The festival started with the so-called "Concert de Gala" in the gardens of Richard Wagner's villa at Tribschen in 1938 conducted by Arturo Toscanini, who had formed an orchestra with members of different orchestras and soloists from around Europe. With the rise of the Nazi regime several major performers and conductors, including Toscanini, Fritz Busch, Adolf Busch, and Bruno Walter decided not to perform in the traditional German and Austrian music festivals such as the Bayreuth Festival and Salzburg festival. In the 1940s the Swiss Festival Orchestra was founded from members of the elite Swiss orchestras, which became a central part of the festival known since 1943 as the Internationalen Musikfestwochen Luzern . In 2000 it was renamed as the Lucerne Festival and is currently part of the European Festivals Association.

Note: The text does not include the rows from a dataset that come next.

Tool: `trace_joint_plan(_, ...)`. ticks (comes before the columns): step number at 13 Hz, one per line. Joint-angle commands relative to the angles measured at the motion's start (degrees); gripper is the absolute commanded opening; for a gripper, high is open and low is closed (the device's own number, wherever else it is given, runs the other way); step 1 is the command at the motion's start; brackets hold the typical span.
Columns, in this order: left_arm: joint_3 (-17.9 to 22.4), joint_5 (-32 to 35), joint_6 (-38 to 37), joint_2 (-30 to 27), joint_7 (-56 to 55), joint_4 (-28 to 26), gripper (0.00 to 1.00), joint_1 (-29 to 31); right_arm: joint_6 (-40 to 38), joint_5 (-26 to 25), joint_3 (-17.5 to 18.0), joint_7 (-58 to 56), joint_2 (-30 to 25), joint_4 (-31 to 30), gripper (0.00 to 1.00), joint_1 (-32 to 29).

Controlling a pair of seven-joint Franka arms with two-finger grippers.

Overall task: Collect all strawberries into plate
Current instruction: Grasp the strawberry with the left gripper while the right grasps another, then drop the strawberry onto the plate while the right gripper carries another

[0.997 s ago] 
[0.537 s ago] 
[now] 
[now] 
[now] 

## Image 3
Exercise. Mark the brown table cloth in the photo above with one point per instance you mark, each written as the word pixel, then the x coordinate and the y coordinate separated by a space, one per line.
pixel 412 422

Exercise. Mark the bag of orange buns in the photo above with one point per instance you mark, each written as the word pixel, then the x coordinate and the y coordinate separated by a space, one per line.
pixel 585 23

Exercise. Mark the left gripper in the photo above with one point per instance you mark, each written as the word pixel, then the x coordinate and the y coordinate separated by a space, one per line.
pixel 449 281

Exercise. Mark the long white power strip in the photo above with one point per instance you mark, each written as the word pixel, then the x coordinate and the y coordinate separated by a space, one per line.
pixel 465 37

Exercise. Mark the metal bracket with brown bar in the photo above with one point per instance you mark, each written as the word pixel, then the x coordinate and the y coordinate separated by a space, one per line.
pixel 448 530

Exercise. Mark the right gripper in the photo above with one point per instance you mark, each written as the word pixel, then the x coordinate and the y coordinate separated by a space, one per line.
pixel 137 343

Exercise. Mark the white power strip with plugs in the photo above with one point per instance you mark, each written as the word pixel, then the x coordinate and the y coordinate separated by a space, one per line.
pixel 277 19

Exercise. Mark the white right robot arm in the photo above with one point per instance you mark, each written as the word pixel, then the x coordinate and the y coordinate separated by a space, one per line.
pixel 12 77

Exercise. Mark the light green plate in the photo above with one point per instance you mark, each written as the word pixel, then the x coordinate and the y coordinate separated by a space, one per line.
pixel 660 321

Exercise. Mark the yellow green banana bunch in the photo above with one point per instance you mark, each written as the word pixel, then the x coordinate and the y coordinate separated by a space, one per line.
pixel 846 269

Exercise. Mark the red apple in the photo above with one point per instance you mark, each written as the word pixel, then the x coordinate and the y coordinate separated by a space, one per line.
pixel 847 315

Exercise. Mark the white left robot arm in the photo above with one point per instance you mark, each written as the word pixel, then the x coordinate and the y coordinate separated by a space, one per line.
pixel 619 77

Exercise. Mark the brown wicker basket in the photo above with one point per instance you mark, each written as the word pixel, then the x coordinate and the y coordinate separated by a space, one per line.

The largest festival is the Summer Festival, taking place in August und September and featuring over 100 events. Since 2003 it has been launched by the Lucerne Festival Orchestra, Claudio Abbado's "orchestra of friends" consisting of internationally acclaimed soloists, chamber musicians, teachers, and members of the Mahler Chamber Orchestra, as well as of the Filarmonica della Scala; since 2016 its music director has been Riccardo Chailly. Also founded in 2003 was the Lucerne Festival Academy, which was established by the French composer and conductor Pierre Boulez to bring together young musicians from around the world to perform music of the twentieth and twenty-first centuries. Wolfgang Rihm has been Artistic Director since 2016 and from 2016 to 2018 Matthias Pintscher worked with him as Principal Conductor. International artists are also invited to be artistes étoiles and composers-in-residence. The Summer Festival is organized around an annual theme; recent topics have been "Identity", "Childhood" and "Power". Alongside the resident orchestra and academy, three additional institutions contribute further to the festival's annual activity. Lucerne Festival Young is responsible for programming classical music performances to youngsters, including "Young Performance". Lucerne Festival Alumni is a network that represents musicians who have graduated from the Academy since 2003 and supports them as they launch their careers and organize performances of contemporary classical music around the world.
Other Festival Activities
The Easter Festival was founded in 1988 and took place each spring over a nine-day period two weeks before Easter and lasting until Palm Sunday, with a special focus given to sacred music. Performances were held in churches throughout Lucerne, as well as in the KKL and included annual guest performances by the Bavarian Radio Symphony Orchestra and Choir. Additionally, Bernard Haitink together with the Lucerne Festival Strings led annual master classes for young conductors. The Easter Festival was ended after the 2019 edition. The Piano Festival was founded in 1998 and took place every November over a nine-day period. It showcased keyboard virtuosos and emerging stars in a mixture of recitals, orchestral concerts, and chamber music. The ancillary "Piano Off-Stage!" program presented a series of jazz events in a range of Lucerne's bars and restaurants. The Piano Festival was ended after the 2019 edition. Lucerne Festival Ark Nova is an inflatable mobile concert hall, developed by Arata Isozaki and Anish Kapoor in 2011 to contribute to the cultural reconstructions taking place in Japan following the earthquake, tsunami and resulting nuclear disaster at Fukushima. Starting in 2020, and replacing the Easter and Piano Festival, Lucerne Festival inaugurated a new series of extended musical weekends, one each in the spring and the fall, which focus on distinguished artists or which investigate specific thematic contexts. These special weekends involve unusual programming concepts and event formats. Because of the COVID-19 pandemic, the inaugural Spring Musical Weekend, which was to have focused on the artistry of Teodor Currentzis and his musicAeterna ensembles, had to be canceled.